MS is an auto-immune, neuro-degenerative condition that gradually damages the myelin that protects neurons, turning the nervous system into a partially unsheathed electrical circuit. A first flare-up often involves the disease’s most common symptoms of numbness and tremor in the limbs, leaving bewildered patients possibly wondering whether they are undergoing a precocious form of arthritis. They then learn that relapses are followed by periods of remission, and that their state may evolve, slowly or not (that’s the catch), towards a bleak horizon of crippling disabilities, both physical and cognitive. Uncertainty becomes a central part of life, and this has widely diverse effects on people, ranging from depression to a renewed urgency to carry out projects.

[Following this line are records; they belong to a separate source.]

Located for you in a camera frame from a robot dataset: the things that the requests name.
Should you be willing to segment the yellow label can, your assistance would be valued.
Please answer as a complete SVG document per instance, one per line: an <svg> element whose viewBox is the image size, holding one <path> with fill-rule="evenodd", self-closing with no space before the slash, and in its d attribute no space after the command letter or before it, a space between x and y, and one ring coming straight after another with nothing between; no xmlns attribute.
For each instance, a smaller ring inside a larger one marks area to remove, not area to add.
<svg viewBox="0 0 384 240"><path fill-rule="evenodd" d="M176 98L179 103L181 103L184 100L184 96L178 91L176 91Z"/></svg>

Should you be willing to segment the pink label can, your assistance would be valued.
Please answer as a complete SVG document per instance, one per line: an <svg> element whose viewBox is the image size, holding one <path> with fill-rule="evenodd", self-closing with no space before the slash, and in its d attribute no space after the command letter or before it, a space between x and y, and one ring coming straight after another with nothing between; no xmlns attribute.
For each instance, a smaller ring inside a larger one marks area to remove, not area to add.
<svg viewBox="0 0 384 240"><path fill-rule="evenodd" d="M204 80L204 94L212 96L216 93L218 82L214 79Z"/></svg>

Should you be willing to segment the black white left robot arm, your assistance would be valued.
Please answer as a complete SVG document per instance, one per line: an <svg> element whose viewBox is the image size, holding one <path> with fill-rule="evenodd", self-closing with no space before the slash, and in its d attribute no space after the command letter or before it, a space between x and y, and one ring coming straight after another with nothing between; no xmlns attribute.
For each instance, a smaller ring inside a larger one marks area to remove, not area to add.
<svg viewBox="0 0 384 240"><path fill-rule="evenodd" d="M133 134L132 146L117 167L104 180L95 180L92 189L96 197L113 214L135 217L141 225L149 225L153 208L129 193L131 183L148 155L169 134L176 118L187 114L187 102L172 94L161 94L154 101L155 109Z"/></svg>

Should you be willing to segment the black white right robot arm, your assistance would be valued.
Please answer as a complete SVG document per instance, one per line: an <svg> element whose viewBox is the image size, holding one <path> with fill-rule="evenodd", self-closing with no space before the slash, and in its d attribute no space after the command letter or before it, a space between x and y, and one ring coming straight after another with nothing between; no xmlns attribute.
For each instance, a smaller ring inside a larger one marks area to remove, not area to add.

But Embry is not trying to increase general awareness in order to raise funds for the Canadian MS Society or the pharmaceutical companies that provide medicine: rather, he suspects these entities of collusion and of casting doubt on certain promising alternative therapies that would encroach on the lucrative market of existing treatments. What he does is tell his own story, how he decided to go against the flow and use the internet to share his and his father’s conclusions that a combined regimen of dietary restrictions and exercise has kept him miraculously stable for all these years, allowing him to be a father and a filmmaker.
Mood swings being among the condition’s many possible symptoms, is it possible that Matt’s tendency to shed tears could be partially a result of MS? He doesn’t linger on this, but when, by the end of the film, you hear him promise at a public speech that he’s “not gonna cry,” you can’t help smiling. The director in him had the ability to cut wherever he wanted, but overwhelming surges of emotion are not only part of who he is: they convey an empathy that he says is missing back there in the labs. The severely ill, on the other end of the spectrum, have no time to lose (a discrepancy also denounced in Robin Campillo’s BPM). In this regard, the score’s occasional countdown-like ticking sound is appropriate, if ungraceful, but the typically decorative use of music feels intrusive: if you’re going to break down in the street while on camera, you may want to register the noise (or lack thereof) that surrounds you in that precise moment. Alternatively, why not indulge in your favourite tune and turn up the volume. The life-saving discipline that Embry promotes is ascetic enough.